Last night, my colleague Kim posted about the arrest of Al Gore III on charges of speeding and drug possession -- a LOT of drug possession, in diversity if not quantity. I said at the time that I didn't agree with publicizing this incident, noting -- along with a lot of others -- that the only really newsworthy element of the story was that he was doing about 100 MPH in a Toyota Prius. (It also featured someone misspelling the car's name as the "Pious," which I thought was a delightful Freudian slip if inadvertent, and a great pun if deliberate.)

I've made a bit of a cause out of this sort of thing. I've said numerous times that the children of politicians should be off-limits for political attacks, and I still stand by that.

There are times when it is entirely appropriate to discuss such things. But I use a couple of questions that I use to judge whether the behavior of the children are worth public attention:

1) If the deeds were being done by someone not related to a prominent politician, would they be newsworthy?

2) Are the deeds of the child directly related to the prominence of the parent?

3) Is the child invoking the parent in their deeds?

4) Is the individual a public figure in their own right, or seeking to become one?

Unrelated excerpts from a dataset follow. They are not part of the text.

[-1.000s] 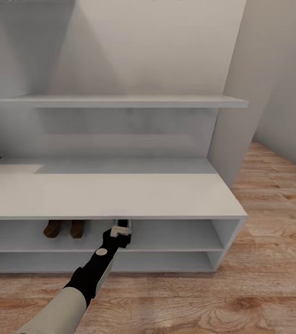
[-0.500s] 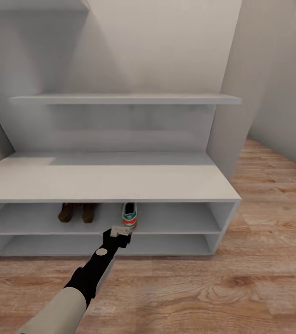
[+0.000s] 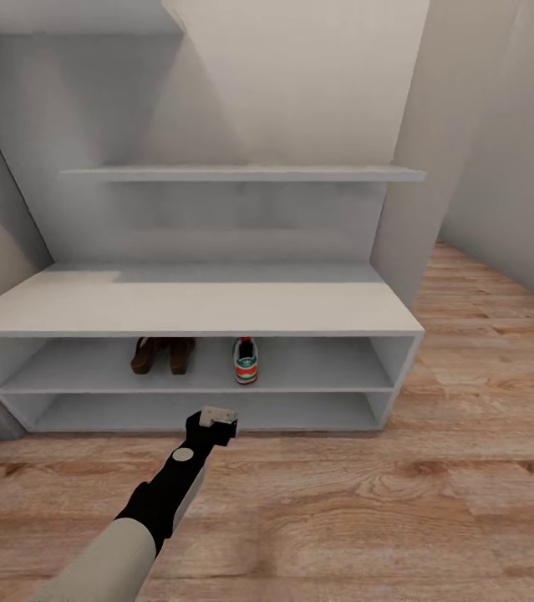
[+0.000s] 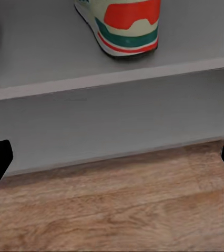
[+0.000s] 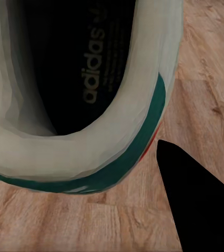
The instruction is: Pick up the two gym shoes and the two sandals from the corridor floor and place them onto the hallstand (shoe rack) in the corridor, making sure they are on the rack and not on the floor. Arrange them so the two gym shoes are next to each other and the two sandals are next to each other.
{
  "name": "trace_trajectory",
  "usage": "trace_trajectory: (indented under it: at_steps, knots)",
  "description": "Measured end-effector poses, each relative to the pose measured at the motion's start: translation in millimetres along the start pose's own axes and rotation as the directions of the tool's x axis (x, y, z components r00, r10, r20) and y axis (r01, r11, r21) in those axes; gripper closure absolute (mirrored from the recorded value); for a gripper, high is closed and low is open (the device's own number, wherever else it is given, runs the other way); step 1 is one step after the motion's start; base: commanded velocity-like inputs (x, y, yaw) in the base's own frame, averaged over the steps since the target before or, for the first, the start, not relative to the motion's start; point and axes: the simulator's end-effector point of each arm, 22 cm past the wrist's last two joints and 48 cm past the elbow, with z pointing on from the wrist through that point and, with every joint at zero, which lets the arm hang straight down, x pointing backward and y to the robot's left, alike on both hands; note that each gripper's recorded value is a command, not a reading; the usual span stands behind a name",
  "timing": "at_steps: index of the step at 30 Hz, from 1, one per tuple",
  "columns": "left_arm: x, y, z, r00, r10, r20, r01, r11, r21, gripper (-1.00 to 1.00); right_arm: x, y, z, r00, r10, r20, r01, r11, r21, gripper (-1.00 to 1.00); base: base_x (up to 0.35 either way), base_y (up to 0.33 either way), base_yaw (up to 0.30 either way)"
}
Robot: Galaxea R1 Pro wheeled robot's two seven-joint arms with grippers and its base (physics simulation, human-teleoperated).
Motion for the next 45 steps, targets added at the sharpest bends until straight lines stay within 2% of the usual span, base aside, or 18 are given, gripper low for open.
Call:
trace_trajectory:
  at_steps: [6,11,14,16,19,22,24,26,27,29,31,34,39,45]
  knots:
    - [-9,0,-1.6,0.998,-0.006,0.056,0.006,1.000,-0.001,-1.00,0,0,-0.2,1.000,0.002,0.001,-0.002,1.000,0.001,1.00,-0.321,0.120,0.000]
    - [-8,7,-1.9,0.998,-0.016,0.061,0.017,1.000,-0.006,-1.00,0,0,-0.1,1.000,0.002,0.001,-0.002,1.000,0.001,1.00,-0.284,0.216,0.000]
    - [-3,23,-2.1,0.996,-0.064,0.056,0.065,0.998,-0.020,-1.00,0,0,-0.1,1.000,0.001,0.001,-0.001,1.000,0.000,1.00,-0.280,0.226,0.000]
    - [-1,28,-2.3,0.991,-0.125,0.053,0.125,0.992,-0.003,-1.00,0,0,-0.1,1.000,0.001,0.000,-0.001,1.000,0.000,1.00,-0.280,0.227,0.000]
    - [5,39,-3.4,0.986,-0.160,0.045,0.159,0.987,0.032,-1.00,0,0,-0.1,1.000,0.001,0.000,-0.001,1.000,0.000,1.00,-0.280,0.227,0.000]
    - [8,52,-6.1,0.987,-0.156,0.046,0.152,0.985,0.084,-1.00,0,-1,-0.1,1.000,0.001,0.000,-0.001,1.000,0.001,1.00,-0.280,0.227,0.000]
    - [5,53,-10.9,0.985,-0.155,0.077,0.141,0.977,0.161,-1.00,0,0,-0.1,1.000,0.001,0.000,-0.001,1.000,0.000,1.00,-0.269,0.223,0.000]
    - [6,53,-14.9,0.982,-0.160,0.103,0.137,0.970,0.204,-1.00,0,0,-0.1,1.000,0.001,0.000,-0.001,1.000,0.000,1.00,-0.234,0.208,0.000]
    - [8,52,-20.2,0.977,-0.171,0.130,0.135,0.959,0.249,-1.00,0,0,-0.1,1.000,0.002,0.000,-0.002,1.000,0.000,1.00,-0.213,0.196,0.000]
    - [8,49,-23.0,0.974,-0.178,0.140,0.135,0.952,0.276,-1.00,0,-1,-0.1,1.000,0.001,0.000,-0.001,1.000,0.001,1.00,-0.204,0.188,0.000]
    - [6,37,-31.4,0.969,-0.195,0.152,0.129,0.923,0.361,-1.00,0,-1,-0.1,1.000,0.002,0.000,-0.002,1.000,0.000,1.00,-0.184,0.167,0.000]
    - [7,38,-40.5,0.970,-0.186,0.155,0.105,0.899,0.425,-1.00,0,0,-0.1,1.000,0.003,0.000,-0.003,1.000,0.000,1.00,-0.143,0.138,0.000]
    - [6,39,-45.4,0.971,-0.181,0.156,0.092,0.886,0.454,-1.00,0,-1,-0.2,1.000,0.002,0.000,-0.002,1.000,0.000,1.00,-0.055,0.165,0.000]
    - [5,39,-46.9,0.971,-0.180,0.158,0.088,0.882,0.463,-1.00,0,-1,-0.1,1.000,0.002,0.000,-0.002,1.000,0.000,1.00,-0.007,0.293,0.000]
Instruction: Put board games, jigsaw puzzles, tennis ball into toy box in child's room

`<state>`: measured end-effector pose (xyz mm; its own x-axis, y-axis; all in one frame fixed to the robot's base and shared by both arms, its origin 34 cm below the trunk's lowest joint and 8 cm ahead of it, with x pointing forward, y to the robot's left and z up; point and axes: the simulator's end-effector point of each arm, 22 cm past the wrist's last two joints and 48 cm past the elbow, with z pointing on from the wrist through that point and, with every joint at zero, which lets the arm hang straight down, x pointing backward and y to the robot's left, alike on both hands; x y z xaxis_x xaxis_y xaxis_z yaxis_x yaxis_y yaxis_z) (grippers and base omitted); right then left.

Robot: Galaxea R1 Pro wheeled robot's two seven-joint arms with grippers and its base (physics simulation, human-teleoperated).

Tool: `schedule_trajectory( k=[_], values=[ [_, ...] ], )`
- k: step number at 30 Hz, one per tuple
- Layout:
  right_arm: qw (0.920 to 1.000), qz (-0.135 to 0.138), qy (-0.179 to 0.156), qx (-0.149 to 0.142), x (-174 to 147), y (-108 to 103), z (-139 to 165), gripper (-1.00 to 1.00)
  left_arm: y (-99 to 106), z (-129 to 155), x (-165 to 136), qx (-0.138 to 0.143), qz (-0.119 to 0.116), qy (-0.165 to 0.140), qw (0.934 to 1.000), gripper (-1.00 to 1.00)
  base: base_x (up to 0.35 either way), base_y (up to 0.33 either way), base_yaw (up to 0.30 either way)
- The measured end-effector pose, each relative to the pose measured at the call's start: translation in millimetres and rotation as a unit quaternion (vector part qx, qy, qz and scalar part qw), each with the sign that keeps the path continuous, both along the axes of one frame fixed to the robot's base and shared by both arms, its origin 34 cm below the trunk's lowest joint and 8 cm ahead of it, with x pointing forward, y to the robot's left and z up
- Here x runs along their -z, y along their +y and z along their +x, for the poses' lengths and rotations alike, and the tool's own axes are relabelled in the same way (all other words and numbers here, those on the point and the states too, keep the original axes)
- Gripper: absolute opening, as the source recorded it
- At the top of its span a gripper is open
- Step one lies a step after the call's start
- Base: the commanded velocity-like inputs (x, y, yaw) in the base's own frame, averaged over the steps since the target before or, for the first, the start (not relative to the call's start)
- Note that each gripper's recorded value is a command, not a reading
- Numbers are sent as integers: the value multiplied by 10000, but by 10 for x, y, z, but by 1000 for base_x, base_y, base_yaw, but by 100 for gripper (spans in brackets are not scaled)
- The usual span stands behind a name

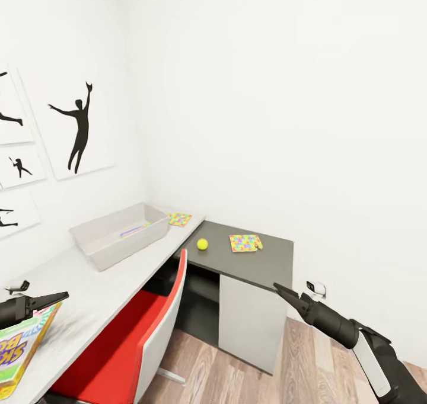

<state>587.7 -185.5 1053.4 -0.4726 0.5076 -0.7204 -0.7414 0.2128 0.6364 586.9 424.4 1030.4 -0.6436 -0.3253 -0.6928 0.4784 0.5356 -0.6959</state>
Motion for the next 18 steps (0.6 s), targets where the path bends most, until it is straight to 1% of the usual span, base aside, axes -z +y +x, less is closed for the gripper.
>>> schedule_trajectory(
  k=[11, 18],
  values=[
    [10000, -1, -74, 1, -67, 0, -19, 100, 11, -15, -73, -18, -7, -84, 10000, 100, -238, 202, -204],
    [9999, -3, -120, 2, -108, 0, -31, 100, 14, -26, -116, -20, -7, -133, 9999, 100, -235, 81, -204]
  ],
)
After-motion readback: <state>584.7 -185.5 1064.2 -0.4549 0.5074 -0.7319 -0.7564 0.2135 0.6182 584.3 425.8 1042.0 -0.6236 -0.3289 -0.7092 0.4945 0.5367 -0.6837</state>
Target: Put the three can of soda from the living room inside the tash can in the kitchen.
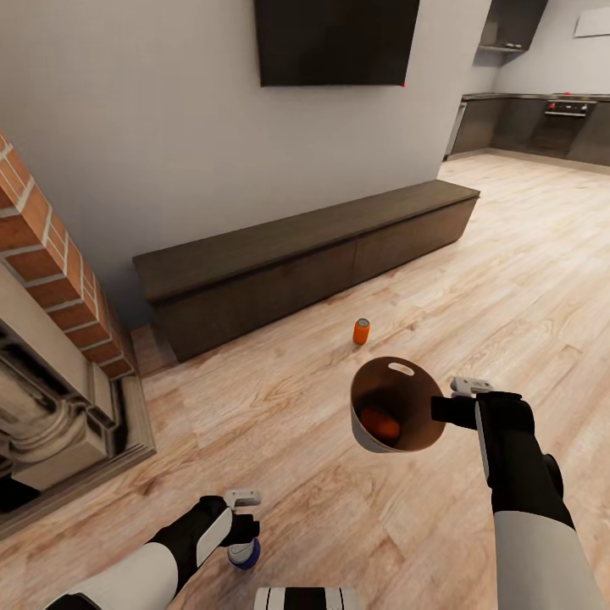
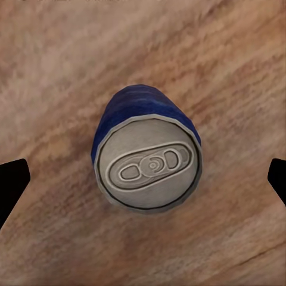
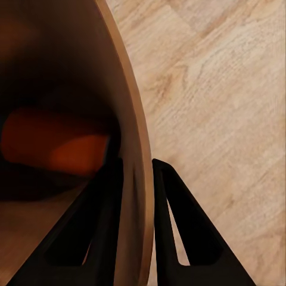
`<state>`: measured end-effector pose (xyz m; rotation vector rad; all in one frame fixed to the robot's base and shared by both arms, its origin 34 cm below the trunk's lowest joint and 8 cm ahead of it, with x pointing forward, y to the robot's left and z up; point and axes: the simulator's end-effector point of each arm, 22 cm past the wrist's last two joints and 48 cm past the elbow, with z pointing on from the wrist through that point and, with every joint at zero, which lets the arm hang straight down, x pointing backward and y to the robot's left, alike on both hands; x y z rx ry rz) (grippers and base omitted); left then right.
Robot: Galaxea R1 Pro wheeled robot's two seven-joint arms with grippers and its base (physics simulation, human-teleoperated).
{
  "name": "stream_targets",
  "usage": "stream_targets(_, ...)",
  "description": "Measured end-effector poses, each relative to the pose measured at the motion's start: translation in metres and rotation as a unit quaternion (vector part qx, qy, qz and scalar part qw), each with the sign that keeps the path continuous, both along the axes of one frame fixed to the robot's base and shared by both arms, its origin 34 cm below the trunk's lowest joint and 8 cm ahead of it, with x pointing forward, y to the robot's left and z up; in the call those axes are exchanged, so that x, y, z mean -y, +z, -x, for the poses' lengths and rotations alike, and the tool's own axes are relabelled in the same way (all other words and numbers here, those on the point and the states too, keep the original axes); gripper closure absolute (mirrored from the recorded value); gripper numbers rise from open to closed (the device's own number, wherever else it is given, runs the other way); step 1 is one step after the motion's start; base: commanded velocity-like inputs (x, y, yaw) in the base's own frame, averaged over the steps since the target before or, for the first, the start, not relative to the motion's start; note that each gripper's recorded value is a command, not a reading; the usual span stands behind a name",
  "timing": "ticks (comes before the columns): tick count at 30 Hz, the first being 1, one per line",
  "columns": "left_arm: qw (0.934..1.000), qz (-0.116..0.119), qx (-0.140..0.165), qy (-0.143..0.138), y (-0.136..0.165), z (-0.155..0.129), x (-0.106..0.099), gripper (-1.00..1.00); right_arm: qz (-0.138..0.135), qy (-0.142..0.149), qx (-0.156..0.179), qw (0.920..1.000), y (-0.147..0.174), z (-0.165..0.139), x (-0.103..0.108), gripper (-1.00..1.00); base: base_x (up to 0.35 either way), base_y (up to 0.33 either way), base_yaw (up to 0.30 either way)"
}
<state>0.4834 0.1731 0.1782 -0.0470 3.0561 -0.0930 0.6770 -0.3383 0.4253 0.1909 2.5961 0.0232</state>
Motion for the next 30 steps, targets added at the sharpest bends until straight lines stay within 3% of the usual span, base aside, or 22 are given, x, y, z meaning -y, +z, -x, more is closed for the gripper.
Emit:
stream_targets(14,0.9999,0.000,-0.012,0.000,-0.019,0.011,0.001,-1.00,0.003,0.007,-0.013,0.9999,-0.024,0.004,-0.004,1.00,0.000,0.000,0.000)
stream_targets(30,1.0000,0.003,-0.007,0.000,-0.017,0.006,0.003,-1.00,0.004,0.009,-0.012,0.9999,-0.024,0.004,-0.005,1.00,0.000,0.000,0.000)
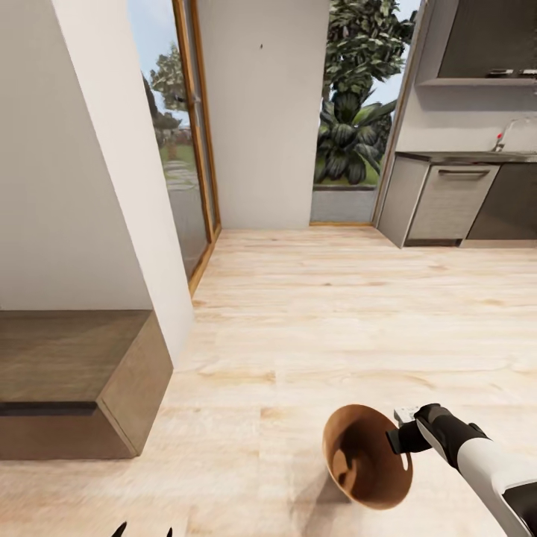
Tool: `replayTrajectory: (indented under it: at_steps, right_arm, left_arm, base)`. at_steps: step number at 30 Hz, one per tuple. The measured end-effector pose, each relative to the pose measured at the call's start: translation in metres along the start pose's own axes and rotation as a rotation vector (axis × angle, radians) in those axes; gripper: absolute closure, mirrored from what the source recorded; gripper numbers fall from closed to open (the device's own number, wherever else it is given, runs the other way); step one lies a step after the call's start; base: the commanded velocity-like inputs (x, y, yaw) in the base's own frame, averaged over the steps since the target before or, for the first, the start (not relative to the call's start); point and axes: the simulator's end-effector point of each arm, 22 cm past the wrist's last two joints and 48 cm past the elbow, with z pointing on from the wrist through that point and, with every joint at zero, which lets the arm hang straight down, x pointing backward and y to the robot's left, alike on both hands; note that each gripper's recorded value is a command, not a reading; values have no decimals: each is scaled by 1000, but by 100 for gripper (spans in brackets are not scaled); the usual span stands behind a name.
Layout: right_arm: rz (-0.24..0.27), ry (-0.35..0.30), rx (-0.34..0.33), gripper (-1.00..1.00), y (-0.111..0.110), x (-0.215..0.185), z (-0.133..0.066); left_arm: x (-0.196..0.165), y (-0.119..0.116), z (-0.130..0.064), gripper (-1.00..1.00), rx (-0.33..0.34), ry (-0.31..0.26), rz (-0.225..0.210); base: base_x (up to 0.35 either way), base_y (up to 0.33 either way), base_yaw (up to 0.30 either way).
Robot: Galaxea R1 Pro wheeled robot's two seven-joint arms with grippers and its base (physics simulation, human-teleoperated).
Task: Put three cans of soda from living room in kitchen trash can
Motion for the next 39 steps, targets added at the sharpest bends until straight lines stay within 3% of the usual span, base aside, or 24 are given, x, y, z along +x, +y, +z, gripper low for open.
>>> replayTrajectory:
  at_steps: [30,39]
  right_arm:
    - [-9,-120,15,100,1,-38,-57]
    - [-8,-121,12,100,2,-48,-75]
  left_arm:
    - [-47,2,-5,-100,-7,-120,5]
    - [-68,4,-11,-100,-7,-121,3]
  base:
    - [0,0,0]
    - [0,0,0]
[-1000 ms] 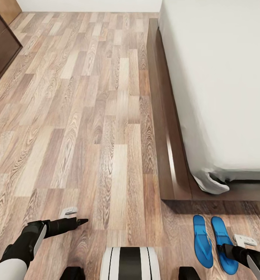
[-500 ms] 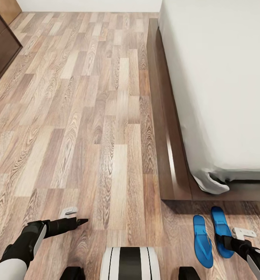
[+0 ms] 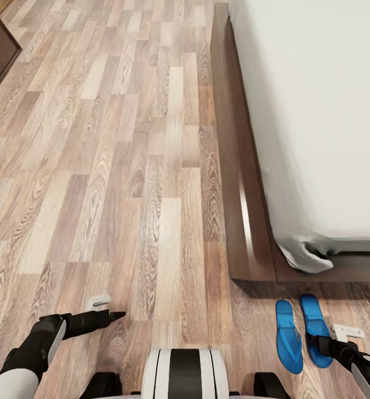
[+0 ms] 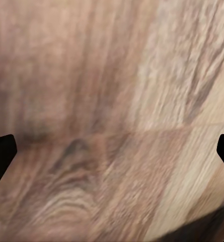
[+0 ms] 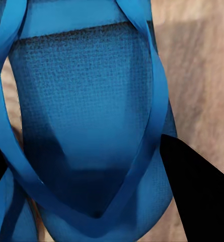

In the case of young Mr. Gore, I would have to say that the answer in each case is "no." (Some might make some hay out of his driving a Prius, but that's a hell of a stretch.) His driving record might make local news, as he's obviously a committed threat to others' safety on the road, but it's hardly national news. His driving record is not germane to his father's prominence (unlike, say, the apparently-genetic tendency of Ted and Patrick Kennedy to get tanked and wreck cars). And his position as an editor of a magazine might be related to his father's prominence, but I'd hardly call it a position of national prominence.

Some have observed that when he was a child, young Mr. Gore was struck and severely injured by a car -- and the kinds of injuries he suffered can sometimes lead to a lifetime of problems. Quite frankly, I don't care. He's obviously a menace on the roads, and should be denied a license for some time. And he needs some serious help.

But the last thing he needs -- and the last thing he should want -- is to be used as a bludgeon against his father. I'd like to see the national spotlight on him fade away, and let him try to pull his life together.

Or not.

In the end, he's the only one that can decide which it will be. And it should not be a national spectator sport.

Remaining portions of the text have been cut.